09/29/2021 | by
Sept/Oct 2021 Final Word image

Peter Abramowitz
Equity Research Analyst
Jefferies

I think we’ll get more clarity regarding the outlook for office real estate in the second half relative to the past several quarters.  Despite the recent rise in COVID cases, we’re still looking at Labor Day as a key inflection point for corporates to bring their workforce back to the office, and I think with that will come more long-term decisions about how companies will use their space and how much they ultimately need.  

However, I still see this as a multi-year process for corporates to figure out the answers to those questions; brokers we speak with are urging their tenant clients to remain flexible, and we believe many tenants will go through trial-and-error until they determine their optimal office footprint and how to design their space.”   

Haendel St. Juste
Equity Research Analyst
Mizuho Americas

We recently upgraded our view on the office REIT subsector to equal-weight from underweight, driven by positive developments in the fight against COVID-19, including increased confidence in a return to the office after Labor Day, recovery in non-office segments such as parking and retail, along with a strong pipeline of tenants touring office space and improved demand/leasing trends.

That said, the outlook for the sector is not without risks—both in the near-term and the long-term.  We think our working assumption of a return to the office starting in the third quarter still holds, though emerging Delta variant concerns could delay some tenants. It is also important to note that for many, this ‘return to office’ will not be a full five days a week as many individuals and top management have recognized benefits that work from home bring, with certain companies allowing employees to continue to work from home indefinitely.”

David Toti
Senior REIT Research Analyst
Colliers Securities

The outlook will likely be increasingly visible—and may not be as appealing as investors hope. Two market forces are shifting the foundations of this asset class. First, the secular trend of shrinking ‘employee occupancy’ was thought to have reached its limit, though now, the pandemic has moved the goal post. Many office dwellers are now “hybrid” workers and don’t need an office desk full-time. 

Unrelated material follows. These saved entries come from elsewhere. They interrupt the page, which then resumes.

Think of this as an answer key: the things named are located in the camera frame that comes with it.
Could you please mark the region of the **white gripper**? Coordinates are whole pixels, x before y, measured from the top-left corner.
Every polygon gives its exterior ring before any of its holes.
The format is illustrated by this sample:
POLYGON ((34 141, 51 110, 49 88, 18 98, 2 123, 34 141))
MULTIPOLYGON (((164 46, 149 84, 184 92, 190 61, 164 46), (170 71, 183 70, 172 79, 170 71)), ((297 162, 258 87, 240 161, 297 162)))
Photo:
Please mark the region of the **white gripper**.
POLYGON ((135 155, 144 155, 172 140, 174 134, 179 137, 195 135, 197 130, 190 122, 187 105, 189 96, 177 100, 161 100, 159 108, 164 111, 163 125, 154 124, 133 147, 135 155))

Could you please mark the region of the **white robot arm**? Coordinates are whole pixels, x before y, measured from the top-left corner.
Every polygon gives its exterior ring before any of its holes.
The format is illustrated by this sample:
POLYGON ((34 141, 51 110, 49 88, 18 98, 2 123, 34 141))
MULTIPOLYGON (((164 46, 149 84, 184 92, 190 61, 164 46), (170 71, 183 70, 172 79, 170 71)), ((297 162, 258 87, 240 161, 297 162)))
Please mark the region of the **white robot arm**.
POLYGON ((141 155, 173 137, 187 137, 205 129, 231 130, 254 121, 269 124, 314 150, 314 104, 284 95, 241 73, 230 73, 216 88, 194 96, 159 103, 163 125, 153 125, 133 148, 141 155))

Second, the pandemic abruptly reversed the multi-decade population migration to ever-larger, denser CBD locations, at the expense of the suburbs/exurbs. Many second-tier cities and dense suburban locations have seen an explosion of in-migration. The pandemic was likely only the “last straw,” however, added to high costs of living, friction costs in commuting, and now, health and well-being costs. We expect these to remain in place for some time, which could yield lower CBD asset values, higher suburban office values, a spike in suburban office supply, and an acceleration of adaptive re-use for older CBD inventory.”